:: WHAT THE TASK ASKS ::
Only the lines from the beginning of the material below through the line with "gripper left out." should be retyped exactly, and pictures are to be skipped.

:: RECORDED INFORMATION ::
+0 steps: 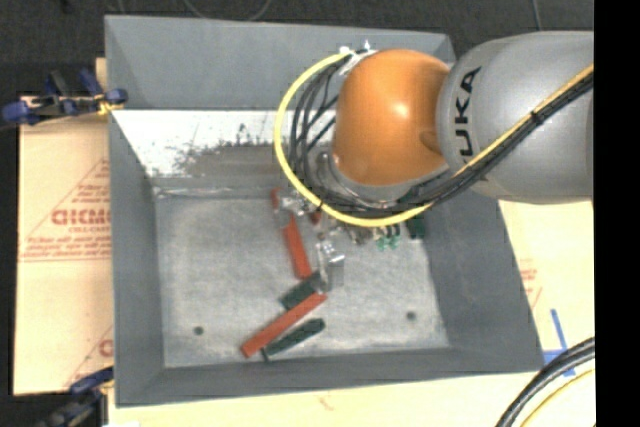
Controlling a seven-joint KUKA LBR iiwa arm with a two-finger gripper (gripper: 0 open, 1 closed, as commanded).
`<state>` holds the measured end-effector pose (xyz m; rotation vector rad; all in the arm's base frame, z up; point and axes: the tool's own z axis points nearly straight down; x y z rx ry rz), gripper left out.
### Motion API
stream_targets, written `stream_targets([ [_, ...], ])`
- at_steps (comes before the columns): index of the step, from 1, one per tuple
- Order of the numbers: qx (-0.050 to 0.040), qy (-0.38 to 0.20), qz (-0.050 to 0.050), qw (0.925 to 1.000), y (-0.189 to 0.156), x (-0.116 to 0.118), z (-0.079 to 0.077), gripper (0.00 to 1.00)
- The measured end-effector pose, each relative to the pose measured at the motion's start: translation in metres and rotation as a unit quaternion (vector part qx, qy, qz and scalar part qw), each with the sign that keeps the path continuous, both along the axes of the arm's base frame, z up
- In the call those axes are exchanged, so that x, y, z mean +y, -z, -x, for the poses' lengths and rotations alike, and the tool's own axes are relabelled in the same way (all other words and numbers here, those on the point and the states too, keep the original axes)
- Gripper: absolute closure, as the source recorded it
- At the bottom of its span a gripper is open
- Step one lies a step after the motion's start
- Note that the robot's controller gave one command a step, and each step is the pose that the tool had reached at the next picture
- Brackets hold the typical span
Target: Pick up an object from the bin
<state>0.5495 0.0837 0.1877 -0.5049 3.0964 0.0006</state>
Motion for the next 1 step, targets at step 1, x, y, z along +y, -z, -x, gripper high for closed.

:: REPLY ::
+0 steps: 
Controlling a seven-joint KUKA LBR iiwa arm with a two-finger gripper (gripper: 0 open, 1 closed, as commanded).
`<state>` holds the measured end-effector pose (xyz m; rotation vector rad; all in the arm's base frame, z up; point and axes: the tool's own z axis points nearly straight down; x y z rx ry rz), gripper left out.

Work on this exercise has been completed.